Money may be in short supply but this online exhibition from the Bank of England celebrates women who have made, and appeared on, our banknotes.

Image of the week

Astrid Kirchherr’s shot of the Beatles – Pete Best, George Harrison, John Lennon, Paul McCartney, Stuart Sutcliffe – at Hamburg Funfair.

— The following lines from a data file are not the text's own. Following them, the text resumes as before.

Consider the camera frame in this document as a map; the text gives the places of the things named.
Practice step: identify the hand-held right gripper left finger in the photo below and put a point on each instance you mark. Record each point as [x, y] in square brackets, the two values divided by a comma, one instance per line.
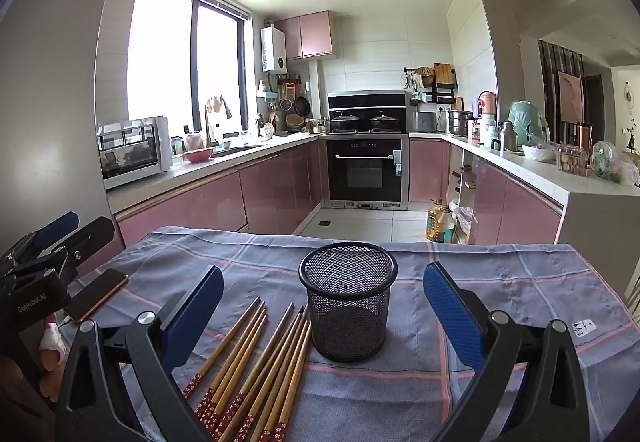
[195, 317]

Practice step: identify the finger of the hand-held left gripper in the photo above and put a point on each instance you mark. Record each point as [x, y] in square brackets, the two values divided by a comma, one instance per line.
[55, 228]
[85, 237]

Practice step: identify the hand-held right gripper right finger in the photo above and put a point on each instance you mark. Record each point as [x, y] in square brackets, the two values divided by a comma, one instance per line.
[452, 317]

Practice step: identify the bunch of wooden chopsticks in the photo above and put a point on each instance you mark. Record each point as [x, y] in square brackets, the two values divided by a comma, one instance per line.
[285, 362]

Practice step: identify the black mesh holder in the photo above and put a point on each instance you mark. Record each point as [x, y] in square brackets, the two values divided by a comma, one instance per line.
[345, 322]

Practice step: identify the person's left hand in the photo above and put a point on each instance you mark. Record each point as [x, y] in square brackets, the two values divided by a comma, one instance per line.
[52, 362]

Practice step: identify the gold-edged black smartphone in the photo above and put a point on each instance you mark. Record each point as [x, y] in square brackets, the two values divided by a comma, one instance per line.
[97, 294]

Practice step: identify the cooking oil bottle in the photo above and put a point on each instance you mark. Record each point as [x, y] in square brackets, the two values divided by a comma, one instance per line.
[437, 224]

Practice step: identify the clear plastic bag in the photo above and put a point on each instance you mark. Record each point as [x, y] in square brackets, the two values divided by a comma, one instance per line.
[464, 222]

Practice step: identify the white countertop oven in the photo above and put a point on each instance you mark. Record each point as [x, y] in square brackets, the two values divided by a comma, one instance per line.
[132, 151]

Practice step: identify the grey checked tablecloth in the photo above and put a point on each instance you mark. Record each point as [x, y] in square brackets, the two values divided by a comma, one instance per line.
[380, 387]

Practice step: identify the pink base cabinets by window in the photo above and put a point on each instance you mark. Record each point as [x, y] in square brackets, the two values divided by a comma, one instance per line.
[225, 197]

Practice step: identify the pink base cabinets by shelf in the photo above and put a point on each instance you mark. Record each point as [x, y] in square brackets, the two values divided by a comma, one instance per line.
[500, 202]

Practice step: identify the grey refrigerator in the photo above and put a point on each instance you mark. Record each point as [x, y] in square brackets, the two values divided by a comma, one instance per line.
[60, 96]

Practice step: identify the pink bowl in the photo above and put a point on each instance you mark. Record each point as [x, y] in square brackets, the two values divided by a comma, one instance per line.
[198, 155]

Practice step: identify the steel faucet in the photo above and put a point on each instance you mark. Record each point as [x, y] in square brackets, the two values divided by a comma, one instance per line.
[208, 126]

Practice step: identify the black built-in oven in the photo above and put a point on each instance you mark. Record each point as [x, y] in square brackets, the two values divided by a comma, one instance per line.
[366, 171]

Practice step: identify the white bowl in bag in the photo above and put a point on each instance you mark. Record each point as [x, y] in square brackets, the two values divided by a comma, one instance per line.
[537, 151]

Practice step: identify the hanging cloth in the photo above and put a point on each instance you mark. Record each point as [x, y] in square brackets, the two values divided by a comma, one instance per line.
[219, 106]

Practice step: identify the steel thermos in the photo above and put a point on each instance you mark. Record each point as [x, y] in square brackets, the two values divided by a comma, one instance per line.
[508, 136]

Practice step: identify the steel steamer pot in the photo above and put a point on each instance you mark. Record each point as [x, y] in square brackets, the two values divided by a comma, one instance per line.
[459, 122]

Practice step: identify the clear plastic food box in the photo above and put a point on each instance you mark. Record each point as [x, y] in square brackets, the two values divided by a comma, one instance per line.
[571, 160]

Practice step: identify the silver countertop appliance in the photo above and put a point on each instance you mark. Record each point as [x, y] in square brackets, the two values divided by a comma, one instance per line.
[425, 121]

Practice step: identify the kitchen window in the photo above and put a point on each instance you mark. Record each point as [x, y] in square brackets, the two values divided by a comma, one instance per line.
[165, 56]

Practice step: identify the polka dot spoon rest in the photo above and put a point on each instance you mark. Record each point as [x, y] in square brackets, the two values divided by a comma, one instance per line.
[269, 130]

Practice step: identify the black wok with lid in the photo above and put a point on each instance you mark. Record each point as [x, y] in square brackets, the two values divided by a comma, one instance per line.
[385, 122]
[345, 122]

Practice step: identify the mint green appliance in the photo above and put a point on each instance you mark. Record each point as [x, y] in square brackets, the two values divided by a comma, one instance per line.
[525, 121]

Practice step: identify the pink kettle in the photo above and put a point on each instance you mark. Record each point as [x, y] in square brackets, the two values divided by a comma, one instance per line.
[487, 105]

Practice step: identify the woven basket bowl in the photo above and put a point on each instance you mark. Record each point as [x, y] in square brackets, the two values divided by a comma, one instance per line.
[295, 123]

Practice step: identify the copper tumbler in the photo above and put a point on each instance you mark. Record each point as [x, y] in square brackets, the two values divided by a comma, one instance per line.
[584, 137]

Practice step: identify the bag of green vegetables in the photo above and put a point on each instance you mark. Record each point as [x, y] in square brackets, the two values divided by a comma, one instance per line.
[612, 161]

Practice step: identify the black range hood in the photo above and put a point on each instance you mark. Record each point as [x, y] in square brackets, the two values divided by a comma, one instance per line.
[366, 100]

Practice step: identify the black frying pan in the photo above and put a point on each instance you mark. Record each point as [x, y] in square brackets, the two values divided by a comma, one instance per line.
[301, 106]

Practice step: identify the hanging utensil rack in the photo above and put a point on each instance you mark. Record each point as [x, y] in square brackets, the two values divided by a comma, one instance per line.
[280, 91]

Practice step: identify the wooden cutting board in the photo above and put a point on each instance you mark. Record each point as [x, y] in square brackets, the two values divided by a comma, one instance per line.
[443, 74]

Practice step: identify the white water heater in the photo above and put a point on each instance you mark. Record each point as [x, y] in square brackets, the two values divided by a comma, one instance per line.
[273, 49]

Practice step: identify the black wall rack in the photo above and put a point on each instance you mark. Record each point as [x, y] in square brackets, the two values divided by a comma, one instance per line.
[440, 94]

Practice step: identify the framed wall picture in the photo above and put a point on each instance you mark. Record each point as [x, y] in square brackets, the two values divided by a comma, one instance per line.
[570, 96]

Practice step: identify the wall clock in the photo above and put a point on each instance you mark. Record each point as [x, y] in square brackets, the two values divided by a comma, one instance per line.
[628, 91]

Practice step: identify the pink wall cabinets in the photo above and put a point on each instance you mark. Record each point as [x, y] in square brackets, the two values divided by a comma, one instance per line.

Astrid Kirchherr’s shot of the Beatles line-up in 1960 – Pete Best, George Harrison, John Lennon, Paul McCartney, Stuart Sutcliffe. Photograph: Astrid Kirchherr/K&K/Redferns

Astrid Kirchherr, the photographer whose shots of the Beatles helped turn them into icons, died aged 81. Kirchherr took the first photo of the Beatles as a group, at the city’s fairground in 1960, when the bassist, Stuart Sutcliffe, and the drummer, Pete Best, were still members. She dated Sutcliffe, and cut his hair into the “moptop” style that came to be a key look for the early Beatles. Read Sean O’Hagan’s appreciation of her work here.

What we learned

Just what the world’s great cities look like without people

What design David Shrigley has put on a coronavirus face mask

What the world looks like from female photographers’ perspective

Why banning knockoff buildings might bring a renaissance in Chinese architecture

Beatles photographer Astrid Kirchherr has died

What Kirchherr’s eye for style brought to the Beatles

Welcome to the yurt-opolis! How Mongolia is helping its nomads adapt to big city life

Berlin’s cultural capital is in peril from exodus of billionaire art collectors

Even an art critic has an inner critic

Anish Kapoor believes Modi is using coronavirus to destroy India’s heritage

An Italian woman won a €1m Picasso in Christmas raffle

Massive Attack’s 3D raises £106,000 for Bristol food banks with an art print fire sale

Marc Quinn’s “viral paintings” form personal visual diary of the global health emergency

… and other artists are making upbeat coronavirus murals

Where Henry Wellcome kept his cats – and other great trivia in our great British art quiz

That Pompeii didn’t see catastrophe coming – and neither did we – as the British Museum shows

After the war, the arts came back stronger. They can do so again now, says Charlotte Higgins

Guardian critics say wifi could be the saviour of culture

Damien Hirst has few complaints about lockdown life

Edvard Munch’s The Scream needs to practise physical distancing, say experts

Masterpiece of the week

Death and the Devil, engraving, 1513, Albrecht Durer



Photograph: Alamy

Knight, Death and Devil, 1513, Albrecht Dürer

A rider who has armoured himself against life’s assaults looks straight ahead as he passes through the wild, rugged landscape of this hostile world. His gaze is fixed and rigid because if he glanced around, he’d see the horrors that dog him, and might despair. A grotesque devil follows closely behind, eager to tempt him into sin and madness. Meanwhile Death, the grim rider who accompanies us all, leers at the knight hungrily and holds up an hourglass. This was what it felt like to inhabit Dürer’s plague-ridden world, and what it feels like now. Put on your armour or at least your face mask.